# Exercise description:
Please give back exactly the line with "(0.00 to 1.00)" and each line after it through the end of the material, leaving out the pictures.

# Dataset section:
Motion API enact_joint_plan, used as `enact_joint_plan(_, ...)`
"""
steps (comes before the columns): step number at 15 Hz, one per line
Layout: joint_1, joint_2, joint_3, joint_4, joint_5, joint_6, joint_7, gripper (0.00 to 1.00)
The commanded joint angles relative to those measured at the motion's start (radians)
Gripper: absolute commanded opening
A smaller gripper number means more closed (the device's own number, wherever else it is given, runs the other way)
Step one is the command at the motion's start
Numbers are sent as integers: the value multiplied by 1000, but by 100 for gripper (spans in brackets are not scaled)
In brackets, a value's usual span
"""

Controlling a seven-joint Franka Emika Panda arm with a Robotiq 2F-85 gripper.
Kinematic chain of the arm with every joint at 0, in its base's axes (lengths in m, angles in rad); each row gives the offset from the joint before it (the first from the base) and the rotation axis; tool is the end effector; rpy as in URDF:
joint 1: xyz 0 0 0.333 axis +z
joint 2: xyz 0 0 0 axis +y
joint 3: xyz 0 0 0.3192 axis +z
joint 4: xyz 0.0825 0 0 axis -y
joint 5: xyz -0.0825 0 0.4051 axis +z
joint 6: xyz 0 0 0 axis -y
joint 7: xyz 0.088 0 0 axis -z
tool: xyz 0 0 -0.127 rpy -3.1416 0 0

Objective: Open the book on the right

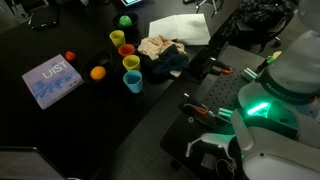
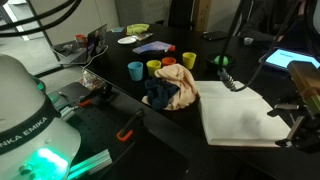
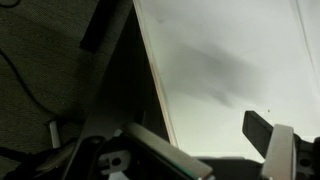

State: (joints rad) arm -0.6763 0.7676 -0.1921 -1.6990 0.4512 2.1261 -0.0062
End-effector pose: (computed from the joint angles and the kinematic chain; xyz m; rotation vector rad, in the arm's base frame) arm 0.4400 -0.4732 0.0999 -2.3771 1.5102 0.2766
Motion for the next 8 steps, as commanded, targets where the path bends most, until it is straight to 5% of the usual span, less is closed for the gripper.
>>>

# Expected answer:
Layout: joint_1, joint_2, joint_3, joint_4, joint_5, joint_6, joint_7, gripper (0.00 to 1.00)
The commanded joint angles relative to those measured at the motion's start (radians)
Gripper: absolute commanded opening
A smaller gripper number means more closed (the device's own number, wherever else it is given, runs the other way)
Step one is the command at the motion's start
Numbers are sent as integers: the value multiplied by 1000, but by 100 for gripper (spans in brackets are not scaled)
In brackets, a value's usual span
"""

Controlling a seven-joint Franka Emika Panda arm with a Robotiq 2F-85 gripper.
Kinematic chain of the arm with every joint at 0, in its base's axes (lengths in m, angles in rad); each row gives the offset from the joint before it (the first from the base) and the rotation axis; tool is the end effector; rpy as in URDF:
joint 1: xyz 0 0 0.333 axis +z
joint 2: xyz 0 0 0 axis +y
joint 3: xyz 0 0 0.3192 axis +z
joint 4: xyz 0.0825 0 0 axis -y
joint 5: xyz -0.0825 0 0.4051 axis +z
joint 6: xyz 0 0 0 axis -y
joint 7: xyz 0.088 0 0 axis -z
tool: xyz 0 0 -0.127 rpy -3.1416 0 0

Objective: Open the book on the right


State: (joints rad) arm -0.6763 0.7676 -0.1921 -1.6990 0.4512 2.1261 -0.0062
End-effector pose: (computed from the joint angles and the kinematic chain; xyz m; rotation vector rad, in the arm's base frame) arm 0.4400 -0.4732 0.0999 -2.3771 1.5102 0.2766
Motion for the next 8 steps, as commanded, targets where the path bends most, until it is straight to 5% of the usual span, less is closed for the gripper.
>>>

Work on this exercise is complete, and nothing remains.